Infobox references |
Magnesium hydroxide is an inorganic compound with the chemical formula Mg(OH)2. It occurs in nature as the mineral brucite. It is a white solid with low solubility in water (Ksp = 5.61×10−12).[5] Magnesium hydroxide is a common component of antacids, such as milk of magnesia.
Preparation
Treating the solution of different soluble magnesium salts with alkaline water induces the precipitation of the solid hydroxide Mg(OH)2:
- Mg2+ + 2 OH− → Mg(OH)2
As Mg2+
is the second most abundant cation present in seawater after Na+
, it can be economically extracted directly from seawater by alkalinisation as described here above. On an industrial scale, Mg(OH)2 is produced by treating seawater with lime (Ca(OH)2). A volume of 600 m3 (160,000 US gal) of seawater gives about one tonne of Mg(OH)2. Ca(OH)2 (Ksp = 5.02×10−6)[6] is far more soluble than Mg(OH)2 (Ksp = 5.61×10−12) and drastically increases the pH value of seawater from 8.2 to 12.5. The less soluble Mg(OH)
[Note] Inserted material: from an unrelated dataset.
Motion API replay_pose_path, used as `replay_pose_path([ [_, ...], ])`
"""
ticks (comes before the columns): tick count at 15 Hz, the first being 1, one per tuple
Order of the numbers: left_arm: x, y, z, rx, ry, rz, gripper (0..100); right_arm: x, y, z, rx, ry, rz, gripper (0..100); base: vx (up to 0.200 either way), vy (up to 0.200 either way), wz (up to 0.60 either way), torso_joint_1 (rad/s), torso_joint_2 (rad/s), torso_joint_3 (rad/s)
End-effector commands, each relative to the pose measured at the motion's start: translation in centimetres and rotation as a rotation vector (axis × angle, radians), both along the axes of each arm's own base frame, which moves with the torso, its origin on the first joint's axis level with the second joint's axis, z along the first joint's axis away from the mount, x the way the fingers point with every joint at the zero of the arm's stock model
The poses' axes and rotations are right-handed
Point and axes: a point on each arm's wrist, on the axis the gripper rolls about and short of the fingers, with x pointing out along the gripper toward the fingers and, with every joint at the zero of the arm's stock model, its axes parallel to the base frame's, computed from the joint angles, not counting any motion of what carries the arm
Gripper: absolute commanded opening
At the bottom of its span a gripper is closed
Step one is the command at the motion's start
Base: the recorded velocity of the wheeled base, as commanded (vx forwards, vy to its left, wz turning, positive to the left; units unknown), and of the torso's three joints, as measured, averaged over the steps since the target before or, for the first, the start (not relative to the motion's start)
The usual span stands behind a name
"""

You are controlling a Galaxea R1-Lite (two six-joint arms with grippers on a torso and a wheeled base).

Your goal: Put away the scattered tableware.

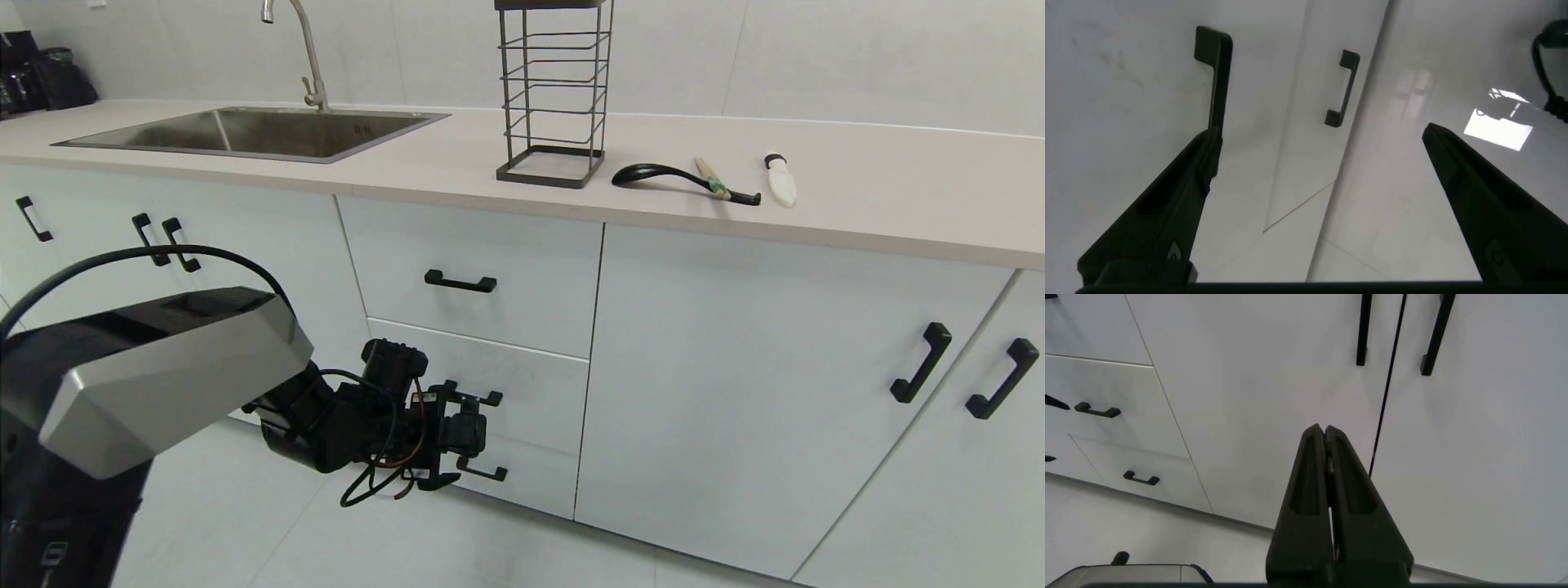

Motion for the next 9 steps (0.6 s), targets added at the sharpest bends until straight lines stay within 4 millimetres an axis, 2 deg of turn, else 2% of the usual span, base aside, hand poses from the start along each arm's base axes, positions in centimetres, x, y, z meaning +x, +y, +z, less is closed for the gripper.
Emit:
replay_pose_path([
  [1,0.6,-0.2,-1.1,0.006,0.006,0.000,100,0.0,0.0,0.0,0.000,0.001,0.000,0,0.000,0.000,0.00,0.000,0.00,0.000],
  [6,3.0,-0.4,-1.4,-0.006,-0.043,0.024,100,0.0,0.0,0.0,0.000,0.001,0.000,0,0.000,0.000,0.00,0.000,0.00,0.000],
  [9,3.6,-0.6,-1.8,-0.009,-0.050,0.028,100,0.0,0.0,0.0,0.000,0.001,0.000,0,0.000,0.000,0.00,0.000,0.00,0.000],
])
2 precipitates because of the common ion effect due to the OH−
added by the dissolution of Ca(OH)
2:[7]
- Mg2+ + Ca(OH)2 → Mg(OH)2 + Ca2+
Uses
Precursor to MgO
Most Mg(OH)2 that is produced industrially, as well as the small amount that is mined, is converted to fused magnesia (MgO). Magnesia is valuable because it is both a poor electrical conductor and an excellent thermal conductor.[7]
Medical
Only a small amount of the magnesium from magnesium hydroxide is usually absorbed by the intestine (unless one is deficient in magnesium). However, magnesium is mainly excreted by the kidneys; so long-term, daily consumption of milk of magnesia by someone suffering from kidney failure could lead in theory to hypermagnesemia. Unabsorbed magnesium is excreted in feces; absorbed magnesium is rapidly excreted in urine.[8]
Applications
Antacid
As an antacid, magnesium hydroxide is dosed at approximately 0.5–1.5 g in adults and works by simple neutralization, in which the hydroxide ions from the Mg(OH)2 combine with acidic H+ ions (or hydronium ions) produced in the form of hydrochloric acid by parietal cells in the stomach, to produce water.
Laxative
As a laxative, magnesium hydroxide is dosed at 5-10 g, and works in a number of ways. First, Mg2+ is poorly absorbed from the intestinal tract, so it draws water from the surrounding tissue by osmosis. Not only does this increase in water content soften the feces, it also increases the volume of feces in the intestine (intraluminal volume) which naturally stimulates intestinal motility. Furthermore, Mg2+ ions cause the release of cholecystokinin (CCK), which results in intraluminal accumulation of water and electrolytes, and increased intestinal motility. Some sources claim that the hydroxide ions themselves do not play a significant role in the laxative effects of milk of magnesia, as alkaline solutions (i.e., solutions of hydroxide ions) are not strongly laxative, and non-alkaline Mg2+ solutions, like MgSO4, are equally strong laxatives, mole for mole.[9]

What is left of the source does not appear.